楚家的長老們同樣被這個結果震得說不出話來。
“這……這怎麽可能?”一位長老瞪大了眼睛,聲音中滿是不可置信,“丁若彤的表現那麽差,怎麽可能煉出更好的丹藥?”
“是啊。”另一位長老連連搖頭,“難道真是運氣使然?”
“可若隻是運氣,爲何面具公子會選擇她?”第三位長老輕聲說道,語氣中帶着幾分猶疑,“面具公子這樣的人物,不可能僅僅憑借運氣做出判斷。”
他們的議論聲低沉,卻充滿了震驚和疑惑。
幽蘭泠站在場地邊緣,雙手交疊于胸前,目光冷冷地注視着這一切。
她的臉上沒有太多表情,但那雙清冷的眸子中卻透着深深的思索。
“這個結果,确實出乎意料。”幽蘭泠輕聲說道,聲音中透着一絲不易察覺的贊歎,“丁若彤那個丫頭,竟然真的有這種潛力?”
她低頭沉思,腦海中不斷回憶着剛才的場景。
“面具公子早在選擇她的時候,就已經看出了這一點嗎?”她的目光轉向蕭甯,眼神中多了幾分複雜。
“還是說,他的選擇,其實另有深意?”幽蘭泠心中浮現出無數疑問,卻始終無法得到答案。
霞光媚站在人群中,嘴角勾起一抹玩味的笑容。
她輕輕搖了搖頭,低聲說道:“面具公子果然是個讓人看不透的家夥。

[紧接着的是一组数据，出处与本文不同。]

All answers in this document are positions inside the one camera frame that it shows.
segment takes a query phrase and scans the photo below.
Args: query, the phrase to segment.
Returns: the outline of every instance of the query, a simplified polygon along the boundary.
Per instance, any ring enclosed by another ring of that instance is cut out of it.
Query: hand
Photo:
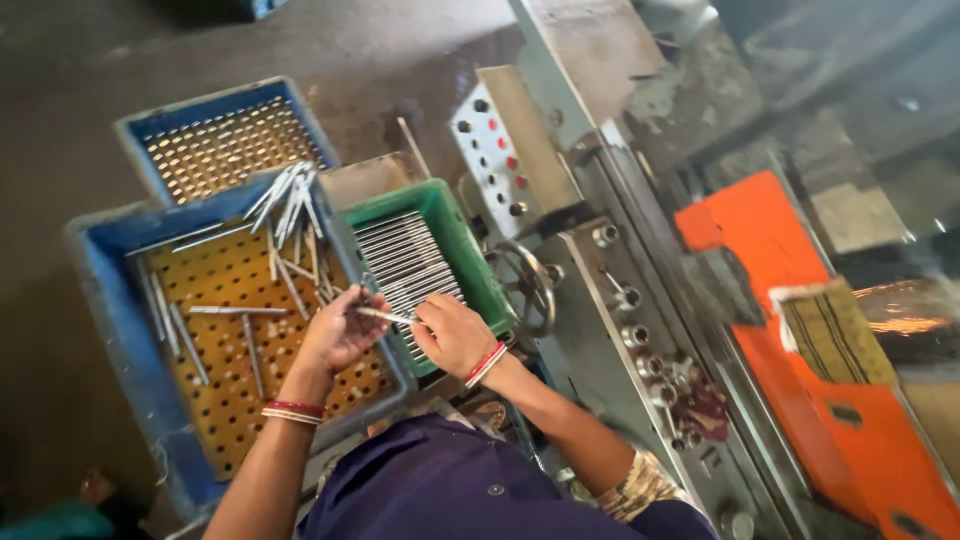
[[[370,291],[352,285],[317,313],[307,328],[295,366],[313,365],[333,377],[372,347],[390,327],[390,321],[348,313],[350,305],[367,294]],[[370,307],[390,311],[382,293],[373,296]]]
[[[433,363],[455,377],[466,379],[496,349],[496,338],[487,323],[452,296],[431,294],[417,306],[417,316],[423,321],[412,327],[417,345]]]

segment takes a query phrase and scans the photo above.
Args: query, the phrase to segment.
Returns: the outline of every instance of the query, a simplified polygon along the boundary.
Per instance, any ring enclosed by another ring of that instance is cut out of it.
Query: red bangle
[[[308,404],[292,404],[290,402],[269,402],[267,403],[268,408],[278,408],[280,410],[289,410],[291,412],[309,412],[314,416],[321,417],[324,416],[325,408],[316,405]]]
[[[481,371],[483,371],[483,368],[487,366],[487,363],[490,362],[491,358],[493,358],[494,356],[496,356],[496,354],[497,354],[497,353],[500,351],[500,349],[502,349],[503,347],[504,347],[503,342],[502,342],[502,341],[498,342],[498,343],[496,344],[496,347],[493,348],[493,350],[490,352],[490,354],[487,355],[483,360],[481,360],[481,361],[476,365],[476,367],[473,368],[473,371],[471,371],[470,374],[467,375],[466,380],[471,380],[471,379],[473,379],[474,377],[477,376],[478,373],[480,373]]]

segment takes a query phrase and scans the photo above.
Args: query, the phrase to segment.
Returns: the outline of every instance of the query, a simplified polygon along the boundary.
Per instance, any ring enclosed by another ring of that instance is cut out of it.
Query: bangle
[[[267,407],[278,408],[281,410],[289,410],[291,412],[297,412],[297,413],[307,414],[310,416],[317,416],[317,417],[324,416],[324,412],[326,412],[326,409],[321,406],[308,405],[308,404],[293,404],[290,402],[268,402]]]
[[[487,373],[493,368],[493,365],[503,357],[507,352],[507,346],[500,341],[496,344],[496,348],[493,349],[493,352],[487,355],[480,363],[473,368],[473,371],[467,376],[466,386],[467,388],[472,388],[476,385],[477,382],[482,380]]]
[[[314,426],[319,426],[324,422],[322,418],[316,416],[309,416],[306,414],[299,414],[290,410],[285,410],[282,408],[264,408],[260,411],[260,414],[264,416],[272,416],[274,418],[285,418],[287,420],[293,420],[294,422],[300,422],[302,424],[312,424]]]

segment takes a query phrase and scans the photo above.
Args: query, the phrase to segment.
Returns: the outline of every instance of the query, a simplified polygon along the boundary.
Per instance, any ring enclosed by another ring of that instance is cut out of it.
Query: blue shirt
[[[438,414],[399,422],[345,455],[298,531],[304,540],[716,540],[681,501],[652,503],[621,524],[563,499],[511,445]]]

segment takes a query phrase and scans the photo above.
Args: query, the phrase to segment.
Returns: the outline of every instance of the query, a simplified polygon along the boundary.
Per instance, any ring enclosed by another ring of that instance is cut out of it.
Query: handwheel
[[[557,318],[557,302],[547,269],[530,250],[513,240],[497,244],[493,254],[493,270],[503,280],[503,291],[520,324],[520,333],[532,337],[549,334]]]

”
“不過,這個結果倒是有趣得很。”她笑意更深,眼神中閃過一抹狡黠,“也許,這個丁若彤,真的有我們看不到的優點。”
她并未像其他人那樣陷入深深的質疑,反而對結果表現出了一種隐隐的期待。
場邊的觀衆們,此刻已經徹底炸開了鍋。
“這不可能!丁若彤怎麽可能赢?”一位觀衆激動地大喊,臉上寫滿了不可思議。
“是啊!丁秋辭的表現那麽完美,他的丹藥明明看起來更好。”另一位觀衆附和道,語氣中滿是疑惑。
“面具公子到底在想什麽?難道他真的能看出丁若彤有什麽特别之處?”有人低聲嘀咕,眼中透着濃濃的不解。
“這簡直是奇迹!”還有人發出了這樣的感慨,臉上帶着複雜的表情。
場内的議論聲此起彼伏,每個人都在試圖解讀這一出人意料的結果。
而蕭甯卻始終站在原地,面具下的目光依舊冷靜而深邃。
他的存在,如同一塊堅不可摧的礁石,在洶湧的浪潮中巋然不動。
“面具公子……他究竟看穿了什麽?”
楚南嶽的低聲自語。
他的聲音低沉而緩慢,卻隐隐透着一絲期待和敬畏。